Source data ▸
^^^^^^^^
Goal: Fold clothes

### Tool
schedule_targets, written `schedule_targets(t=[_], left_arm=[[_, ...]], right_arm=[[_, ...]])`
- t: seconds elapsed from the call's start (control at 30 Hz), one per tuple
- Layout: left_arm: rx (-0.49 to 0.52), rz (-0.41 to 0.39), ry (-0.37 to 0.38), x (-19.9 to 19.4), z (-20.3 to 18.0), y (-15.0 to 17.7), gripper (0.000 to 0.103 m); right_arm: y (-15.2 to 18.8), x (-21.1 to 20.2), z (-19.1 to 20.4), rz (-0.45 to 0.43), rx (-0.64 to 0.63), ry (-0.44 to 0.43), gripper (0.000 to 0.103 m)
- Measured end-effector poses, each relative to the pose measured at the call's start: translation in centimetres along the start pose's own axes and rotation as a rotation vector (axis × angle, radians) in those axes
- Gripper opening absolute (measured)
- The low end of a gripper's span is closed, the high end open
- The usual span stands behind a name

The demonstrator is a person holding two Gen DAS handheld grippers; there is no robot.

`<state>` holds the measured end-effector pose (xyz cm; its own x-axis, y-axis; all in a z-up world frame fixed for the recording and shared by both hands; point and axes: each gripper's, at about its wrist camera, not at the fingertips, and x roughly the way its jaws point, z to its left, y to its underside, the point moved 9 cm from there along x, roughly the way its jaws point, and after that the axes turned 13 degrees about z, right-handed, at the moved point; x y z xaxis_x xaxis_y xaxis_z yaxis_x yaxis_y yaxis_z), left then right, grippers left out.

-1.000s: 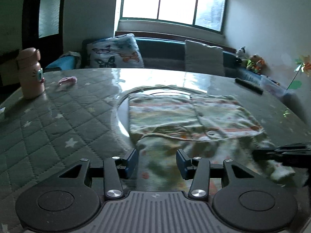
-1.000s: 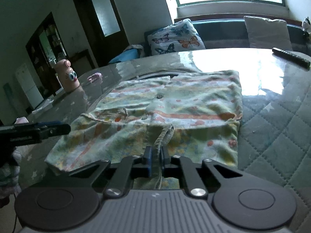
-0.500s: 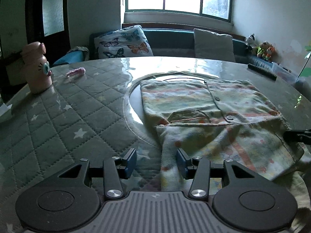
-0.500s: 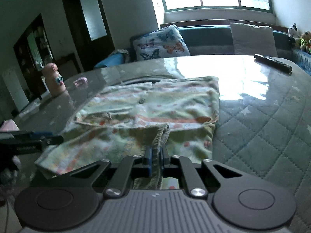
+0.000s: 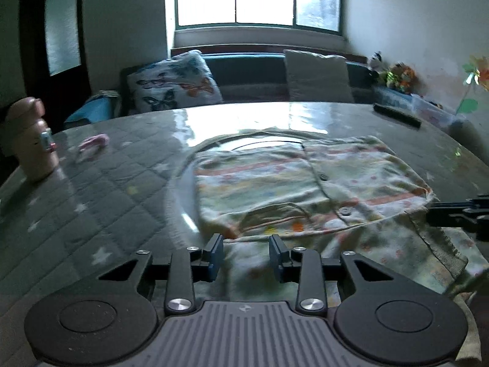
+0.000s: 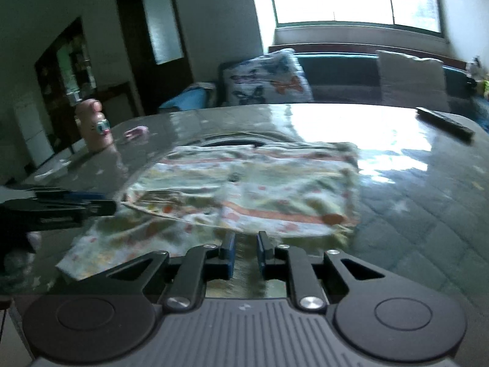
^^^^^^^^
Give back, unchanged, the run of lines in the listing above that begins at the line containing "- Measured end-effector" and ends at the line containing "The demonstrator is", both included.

Finished exercise ▸
- Measured end-effector poses, each relative to the pose measured at the call's start: translation in centimetres along the start pose's own axes and rotation as a rotation vector (axis × angle, radians) in those axes
- Gripper opening absolute (measured)
- The low end of a gripper's span is closed, the high end open
- The usual span stands behind a name

The demonstrator is a person holding two Gen DAS handheld grippers; there is no robot.

Work on this exercise has been finished.